▸ Action item
Lines with the string "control" must each be copied from the listing.

*** Data for the task ***

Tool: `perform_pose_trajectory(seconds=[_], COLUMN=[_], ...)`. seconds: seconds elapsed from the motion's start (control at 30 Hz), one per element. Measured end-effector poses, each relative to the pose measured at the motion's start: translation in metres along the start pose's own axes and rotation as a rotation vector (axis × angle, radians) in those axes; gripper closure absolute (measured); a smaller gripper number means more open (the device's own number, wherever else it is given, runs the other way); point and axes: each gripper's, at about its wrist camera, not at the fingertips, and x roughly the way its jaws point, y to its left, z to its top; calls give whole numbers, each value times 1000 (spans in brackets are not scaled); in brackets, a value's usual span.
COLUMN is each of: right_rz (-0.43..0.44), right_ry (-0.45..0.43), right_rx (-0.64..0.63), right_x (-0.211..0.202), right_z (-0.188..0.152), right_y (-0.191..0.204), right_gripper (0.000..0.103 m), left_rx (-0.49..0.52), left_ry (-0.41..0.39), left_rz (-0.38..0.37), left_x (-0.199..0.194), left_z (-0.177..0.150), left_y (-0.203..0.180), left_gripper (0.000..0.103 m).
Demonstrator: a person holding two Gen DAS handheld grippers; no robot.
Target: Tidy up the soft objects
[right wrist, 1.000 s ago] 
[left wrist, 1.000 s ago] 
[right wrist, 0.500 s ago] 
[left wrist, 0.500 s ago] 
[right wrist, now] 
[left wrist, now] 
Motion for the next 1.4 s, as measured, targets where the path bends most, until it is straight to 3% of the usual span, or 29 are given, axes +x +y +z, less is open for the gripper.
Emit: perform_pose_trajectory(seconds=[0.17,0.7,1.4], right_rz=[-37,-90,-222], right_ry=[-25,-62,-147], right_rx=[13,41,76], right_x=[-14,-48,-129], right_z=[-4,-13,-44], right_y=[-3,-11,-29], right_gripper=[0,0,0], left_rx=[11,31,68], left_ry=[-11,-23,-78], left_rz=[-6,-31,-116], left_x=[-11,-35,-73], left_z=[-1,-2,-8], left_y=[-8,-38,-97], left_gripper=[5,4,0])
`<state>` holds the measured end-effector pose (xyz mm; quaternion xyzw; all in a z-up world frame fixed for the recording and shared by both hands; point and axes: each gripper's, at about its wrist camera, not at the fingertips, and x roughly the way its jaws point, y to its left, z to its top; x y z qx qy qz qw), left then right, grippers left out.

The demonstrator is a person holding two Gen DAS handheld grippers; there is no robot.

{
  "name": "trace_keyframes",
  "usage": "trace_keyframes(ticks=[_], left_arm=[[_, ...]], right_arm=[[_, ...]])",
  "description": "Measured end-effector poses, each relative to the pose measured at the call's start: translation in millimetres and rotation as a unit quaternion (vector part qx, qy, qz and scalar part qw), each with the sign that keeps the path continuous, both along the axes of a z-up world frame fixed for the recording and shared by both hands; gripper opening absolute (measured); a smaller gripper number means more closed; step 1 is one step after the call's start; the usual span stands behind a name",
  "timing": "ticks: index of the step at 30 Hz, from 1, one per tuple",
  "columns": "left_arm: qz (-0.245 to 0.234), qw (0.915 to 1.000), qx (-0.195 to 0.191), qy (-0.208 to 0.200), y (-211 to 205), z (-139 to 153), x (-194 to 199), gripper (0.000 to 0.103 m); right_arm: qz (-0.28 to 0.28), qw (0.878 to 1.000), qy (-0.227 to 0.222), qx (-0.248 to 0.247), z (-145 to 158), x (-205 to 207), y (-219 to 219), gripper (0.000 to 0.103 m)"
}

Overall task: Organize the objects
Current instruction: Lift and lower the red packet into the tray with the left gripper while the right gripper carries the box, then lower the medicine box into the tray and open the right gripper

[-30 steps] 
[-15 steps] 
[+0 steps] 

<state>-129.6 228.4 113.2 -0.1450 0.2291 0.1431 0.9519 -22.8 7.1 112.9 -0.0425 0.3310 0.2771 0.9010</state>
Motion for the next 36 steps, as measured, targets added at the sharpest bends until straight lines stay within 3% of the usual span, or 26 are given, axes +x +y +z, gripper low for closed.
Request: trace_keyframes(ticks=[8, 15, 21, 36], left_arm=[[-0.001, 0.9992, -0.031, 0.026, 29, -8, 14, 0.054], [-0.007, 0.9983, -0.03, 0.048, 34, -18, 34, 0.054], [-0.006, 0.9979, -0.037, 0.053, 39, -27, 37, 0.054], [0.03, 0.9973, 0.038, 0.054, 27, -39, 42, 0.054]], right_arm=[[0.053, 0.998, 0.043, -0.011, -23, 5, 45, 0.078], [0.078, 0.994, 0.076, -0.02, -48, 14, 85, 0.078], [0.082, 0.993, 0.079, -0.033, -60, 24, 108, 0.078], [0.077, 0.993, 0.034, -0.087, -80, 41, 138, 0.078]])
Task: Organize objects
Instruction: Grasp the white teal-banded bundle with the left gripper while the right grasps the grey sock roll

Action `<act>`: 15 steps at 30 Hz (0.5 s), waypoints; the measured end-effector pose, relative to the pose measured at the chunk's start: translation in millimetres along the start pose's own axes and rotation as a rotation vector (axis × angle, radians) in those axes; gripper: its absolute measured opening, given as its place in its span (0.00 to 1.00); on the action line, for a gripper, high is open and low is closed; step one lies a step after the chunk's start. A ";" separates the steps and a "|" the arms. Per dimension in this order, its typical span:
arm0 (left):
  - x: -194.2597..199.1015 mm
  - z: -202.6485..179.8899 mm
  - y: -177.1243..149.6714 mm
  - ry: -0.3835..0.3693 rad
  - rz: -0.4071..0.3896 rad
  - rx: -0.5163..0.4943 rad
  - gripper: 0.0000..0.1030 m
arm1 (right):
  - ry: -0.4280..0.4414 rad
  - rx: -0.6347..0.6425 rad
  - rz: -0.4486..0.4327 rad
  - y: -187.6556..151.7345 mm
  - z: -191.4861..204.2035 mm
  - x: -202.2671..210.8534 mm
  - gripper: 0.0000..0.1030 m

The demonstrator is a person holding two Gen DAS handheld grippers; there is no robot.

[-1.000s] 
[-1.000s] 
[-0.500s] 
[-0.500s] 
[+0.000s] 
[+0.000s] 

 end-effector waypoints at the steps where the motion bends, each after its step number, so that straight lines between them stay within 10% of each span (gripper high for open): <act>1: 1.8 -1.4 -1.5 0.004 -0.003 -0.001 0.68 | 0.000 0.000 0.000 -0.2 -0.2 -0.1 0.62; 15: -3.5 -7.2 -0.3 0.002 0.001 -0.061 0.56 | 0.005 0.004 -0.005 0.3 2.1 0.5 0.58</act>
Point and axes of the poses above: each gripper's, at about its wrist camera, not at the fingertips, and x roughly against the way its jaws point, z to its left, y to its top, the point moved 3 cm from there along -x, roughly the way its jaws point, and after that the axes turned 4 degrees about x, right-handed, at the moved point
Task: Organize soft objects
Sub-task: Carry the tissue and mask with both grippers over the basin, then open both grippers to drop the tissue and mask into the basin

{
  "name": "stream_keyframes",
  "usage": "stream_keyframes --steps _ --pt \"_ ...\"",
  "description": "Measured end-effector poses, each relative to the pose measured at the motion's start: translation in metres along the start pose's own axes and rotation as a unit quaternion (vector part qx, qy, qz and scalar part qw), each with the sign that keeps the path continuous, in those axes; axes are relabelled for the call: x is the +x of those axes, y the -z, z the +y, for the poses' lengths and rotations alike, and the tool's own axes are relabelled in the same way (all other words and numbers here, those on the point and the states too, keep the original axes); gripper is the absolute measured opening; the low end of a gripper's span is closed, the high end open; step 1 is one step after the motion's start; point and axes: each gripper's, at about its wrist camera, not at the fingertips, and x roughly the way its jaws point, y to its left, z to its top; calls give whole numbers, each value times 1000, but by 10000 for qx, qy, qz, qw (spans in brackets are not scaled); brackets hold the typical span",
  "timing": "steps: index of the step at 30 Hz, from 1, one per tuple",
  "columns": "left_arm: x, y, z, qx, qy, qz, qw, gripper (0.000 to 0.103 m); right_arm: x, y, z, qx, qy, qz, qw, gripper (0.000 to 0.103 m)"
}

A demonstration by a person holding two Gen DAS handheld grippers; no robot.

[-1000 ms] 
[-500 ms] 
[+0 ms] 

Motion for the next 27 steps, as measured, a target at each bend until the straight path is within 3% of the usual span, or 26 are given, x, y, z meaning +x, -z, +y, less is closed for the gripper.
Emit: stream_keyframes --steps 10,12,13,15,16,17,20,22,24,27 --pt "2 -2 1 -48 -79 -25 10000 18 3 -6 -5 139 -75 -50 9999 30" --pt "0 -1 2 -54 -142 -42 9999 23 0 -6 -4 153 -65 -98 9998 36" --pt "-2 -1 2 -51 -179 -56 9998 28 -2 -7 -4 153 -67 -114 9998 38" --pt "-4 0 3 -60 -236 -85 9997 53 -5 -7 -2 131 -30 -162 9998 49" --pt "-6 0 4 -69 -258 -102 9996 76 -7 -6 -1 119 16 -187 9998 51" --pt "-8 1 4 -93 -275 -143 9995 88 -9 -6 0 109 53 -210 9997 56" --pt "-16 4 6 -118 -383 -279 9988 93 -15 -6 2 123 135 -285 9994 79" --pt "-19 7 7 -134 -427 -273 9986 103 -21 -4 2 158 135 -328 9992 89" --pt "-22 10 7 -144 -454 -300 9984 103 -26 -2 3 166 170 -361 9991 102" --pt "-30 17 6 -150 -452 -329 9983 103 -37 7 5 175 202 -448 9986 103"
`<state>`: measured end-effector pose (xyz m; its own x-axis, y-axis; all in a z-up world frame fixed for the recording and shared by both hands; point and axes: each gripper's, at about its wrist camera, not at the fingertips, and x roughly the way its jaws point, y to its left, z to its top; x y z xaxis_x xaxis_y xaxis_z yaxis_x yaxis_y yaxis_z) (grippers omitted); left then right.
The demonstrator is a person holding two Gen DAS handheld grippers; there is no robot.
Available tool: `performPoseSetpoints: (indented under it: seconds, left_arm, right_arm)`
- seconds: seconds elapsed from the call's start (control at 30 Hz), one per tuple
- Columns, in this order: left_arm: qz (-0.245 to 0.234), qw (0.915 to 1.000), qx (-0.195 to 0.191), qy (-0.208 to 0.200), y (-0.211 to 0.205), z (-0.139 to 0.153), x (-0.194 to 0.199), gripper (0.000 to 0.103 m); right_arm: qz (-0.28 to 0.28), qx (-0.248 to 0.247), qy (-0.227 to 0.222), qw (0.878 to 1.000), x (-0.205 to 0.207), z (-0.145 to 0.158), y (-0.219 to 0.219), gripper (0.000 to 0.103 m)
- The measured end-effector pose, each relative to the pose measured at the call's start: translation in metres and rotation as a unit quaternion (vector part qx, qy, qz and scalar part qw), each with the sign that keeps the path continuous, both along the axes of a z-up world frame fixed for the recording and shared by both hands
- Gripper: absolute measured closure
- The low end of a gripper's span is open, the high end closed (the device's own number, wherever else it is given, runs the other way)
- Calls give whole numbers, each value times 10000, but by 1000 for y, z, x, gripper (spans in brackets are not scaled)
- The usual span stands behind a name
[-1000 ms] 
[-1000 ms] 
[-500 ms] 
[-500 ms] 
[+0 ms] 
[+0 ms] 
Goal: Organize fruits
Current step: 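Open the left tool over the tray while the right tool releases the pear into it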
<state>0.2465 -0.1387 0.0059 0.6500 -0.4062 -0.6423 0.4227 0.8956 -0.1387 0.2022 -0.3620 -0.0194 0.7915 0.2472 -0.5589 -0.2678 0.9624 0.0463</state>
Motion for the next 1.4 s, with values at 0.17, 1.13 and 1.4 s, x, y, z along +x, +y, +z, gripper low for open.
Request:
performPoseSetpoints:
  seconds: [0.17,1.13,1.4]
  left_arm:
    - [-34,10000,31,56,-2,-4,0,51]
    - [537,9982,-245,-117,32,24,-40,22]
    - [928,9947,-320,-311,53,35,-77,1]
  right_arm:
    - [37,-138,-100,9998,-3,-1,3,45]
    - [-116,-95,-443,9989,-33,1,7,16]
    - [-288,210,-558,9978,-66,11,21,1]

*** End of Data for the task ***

▸ Solution for this problem
Tool: `perform_pose_trajectory(seconds=[_], COLUMN=[_], ...)`. seconds: seconds elapsed from the motion's start (control at 30 Hz), one per element. Measured end-effector poses, each relative to the pose measured at the motion's start: translation in metres along the start pose's own axes and rotation as a rotation vector (axis × angle, radians) in those axes; gripper closure absolute (measured); a smaller gripper number means more open (the device's own number, wherever else it is given, runs the other way); point and axes: each gripper's, at about its wrist camera, not at the fingertips, and x roughly the way its jaws point, y to its left, z to its top; calls give whole numbers, each value times 1000 (spans in brackets are not scaled); in brackets, a value's usual span.
- seconds: seconds elapsed from the call's start (control at 30 Hz), one per tuple

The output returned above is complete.